— Problem description —
Each line of the listing below that includes "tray" must be copied.

— Material for this task —
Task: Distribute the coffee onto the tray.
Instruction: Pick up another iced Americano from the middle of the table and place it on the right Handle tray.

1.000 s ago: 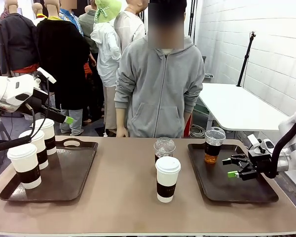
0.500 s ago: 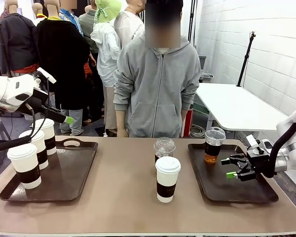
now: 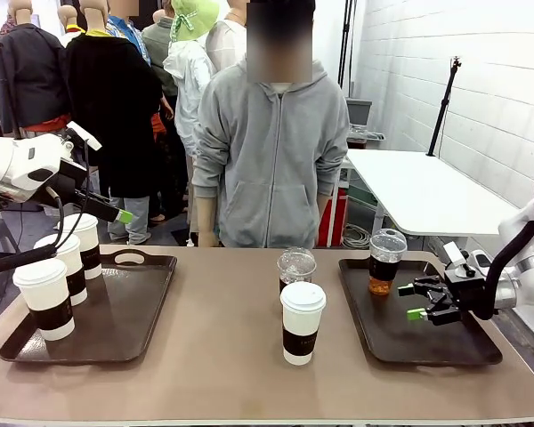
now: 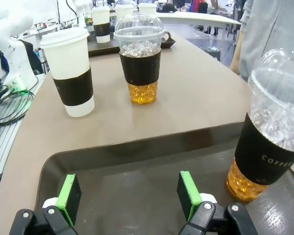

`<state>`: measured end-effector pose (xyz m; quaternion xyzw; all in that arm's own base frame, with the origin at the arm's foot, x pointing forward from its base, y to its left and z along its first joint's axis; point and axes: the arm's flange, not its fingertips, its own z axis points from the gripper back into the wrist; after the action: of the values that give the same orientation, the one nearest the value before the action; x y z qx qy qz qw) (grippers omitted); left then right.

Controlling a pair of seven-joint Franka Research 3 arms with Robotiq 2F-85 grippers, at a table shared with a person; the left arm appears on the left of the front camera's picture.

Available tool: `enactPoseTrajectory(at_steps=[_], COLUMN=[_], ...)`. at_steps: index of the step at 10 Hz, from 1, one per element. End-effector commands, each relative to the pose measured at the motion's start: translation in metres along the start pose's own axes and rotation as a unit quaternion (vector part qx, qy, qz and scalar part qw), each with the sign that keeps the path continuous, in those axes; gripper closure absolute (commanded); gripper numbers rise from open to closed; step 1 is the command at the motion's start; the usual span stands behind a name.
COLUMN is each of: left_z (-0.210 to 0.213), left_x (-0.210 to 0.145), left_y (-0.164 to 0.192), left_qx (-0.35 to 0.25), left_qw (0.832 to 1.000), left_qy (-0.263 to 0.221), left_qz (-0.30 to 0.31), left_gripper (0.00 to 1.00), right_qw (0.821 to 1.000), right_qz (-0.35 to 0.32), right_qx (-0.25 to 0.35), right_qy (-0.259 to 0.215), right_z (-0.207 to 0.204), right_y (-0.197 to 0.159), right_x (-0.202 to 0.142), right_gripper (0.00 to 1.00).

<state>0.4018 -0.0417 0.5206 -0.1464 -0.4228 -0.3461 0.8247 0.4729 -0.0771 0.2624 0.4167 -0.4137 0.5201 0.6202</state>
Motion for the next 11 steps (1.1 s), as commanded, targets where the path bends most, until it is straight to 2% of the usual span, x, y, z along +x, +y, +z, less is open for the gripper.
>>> enactPoseTrajectory(at_steps=[1, 7, 11], left_z=[-0.001, -0.001, -0.001], left_x=[-0.002, -0.002, -0.002], left_y=[0.002, 0.002, 0.002], left_qx=[-0.003, -0.003, -0.003], left_qw=[1.0, 1.0, 1.0], left_qy=[-0.001, -0.001, -0.001], left_qz=[0.004, 0.004, 0.004], left_gripper=[0.0, 0.0, 0.0], right_qw=[1.0, 1.0, 1.0], right_qz=[-0.009, -0.008, 0.004], right_qx=[-0.003, -0.016, -0.004], right_qy=[-0.013, -0.012, -0.017], right_z=[-0.016, -0.049, -0.044], right_y=[0.001, -0.007, -0.01], right_x=[0.012, 0.033, 0.028], right_gripper=[0.0, 0.0, 0.0])
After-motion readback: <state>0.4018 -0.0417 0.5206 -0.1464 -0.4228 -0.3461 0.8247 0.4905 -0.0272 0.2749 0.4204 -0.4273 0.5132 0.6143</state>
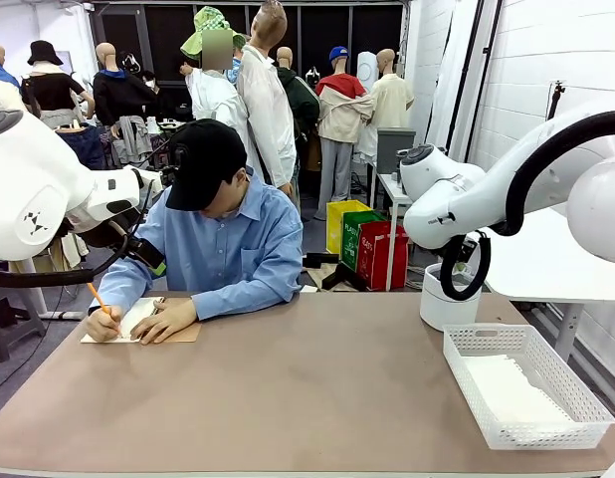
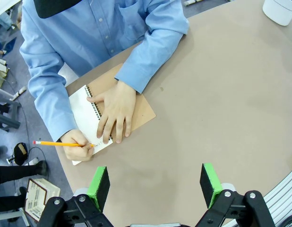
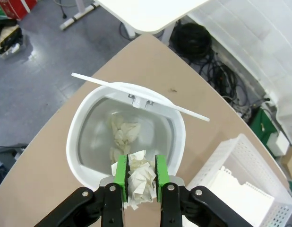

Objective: Sort the paper based on its condition.
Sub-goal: If a person hands you a paper, place it in the Organizing basket , and if it's crumpled, put it in the Trash can.

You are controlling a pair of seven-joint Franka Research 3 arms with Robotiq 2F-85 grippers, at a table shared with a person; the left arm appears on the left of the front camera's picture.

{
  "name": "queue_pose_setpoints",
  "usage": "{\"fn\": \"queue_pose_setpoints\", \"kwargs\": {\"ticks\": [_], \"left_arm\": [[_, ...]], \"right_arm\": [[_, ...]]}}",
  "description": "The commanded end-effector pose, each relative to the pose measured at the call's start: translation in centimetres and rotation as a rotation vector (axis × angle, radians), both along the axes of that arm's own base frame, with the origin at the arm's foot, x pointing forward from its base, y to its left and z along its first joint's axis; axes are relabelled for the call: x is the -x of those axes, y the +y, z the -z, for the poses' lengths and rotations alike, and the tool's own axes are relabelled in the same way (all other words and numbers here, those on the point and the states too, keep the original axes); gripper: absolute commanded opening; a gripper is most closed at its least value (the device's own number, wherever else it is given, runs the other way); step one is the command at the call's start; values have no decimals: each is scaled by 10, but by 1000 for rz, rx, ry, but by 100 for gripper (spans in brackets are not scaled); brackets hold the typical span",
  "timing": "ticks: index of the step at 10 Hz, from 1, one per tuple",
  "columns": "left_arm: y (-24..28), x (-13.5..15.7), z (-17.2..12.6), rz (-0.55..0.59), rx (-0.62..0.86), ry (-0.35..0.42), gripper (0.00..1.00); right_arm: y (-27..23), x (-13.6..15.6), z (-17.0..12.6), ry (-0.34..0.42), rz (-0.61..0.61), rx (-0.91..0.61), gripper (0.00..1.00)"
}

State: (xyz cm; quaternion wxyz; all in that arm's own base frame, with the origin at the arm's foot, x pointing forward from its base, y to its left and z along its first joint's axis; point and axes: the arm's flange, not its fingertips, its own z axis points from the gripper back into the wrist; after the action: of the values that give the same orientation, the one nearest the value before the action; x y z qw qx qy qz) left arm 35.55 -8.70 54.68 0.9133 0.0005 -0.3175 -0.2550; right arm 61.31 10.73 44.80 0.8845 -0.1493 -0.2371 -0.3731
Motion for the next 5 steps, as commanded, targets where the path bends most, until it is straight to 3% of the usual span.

— Completed exercise —
Task: Distribute the coffee onto the tray.
Instruction: Pick up another iced Americano from the middle of the table and place it on the right Handle tray.

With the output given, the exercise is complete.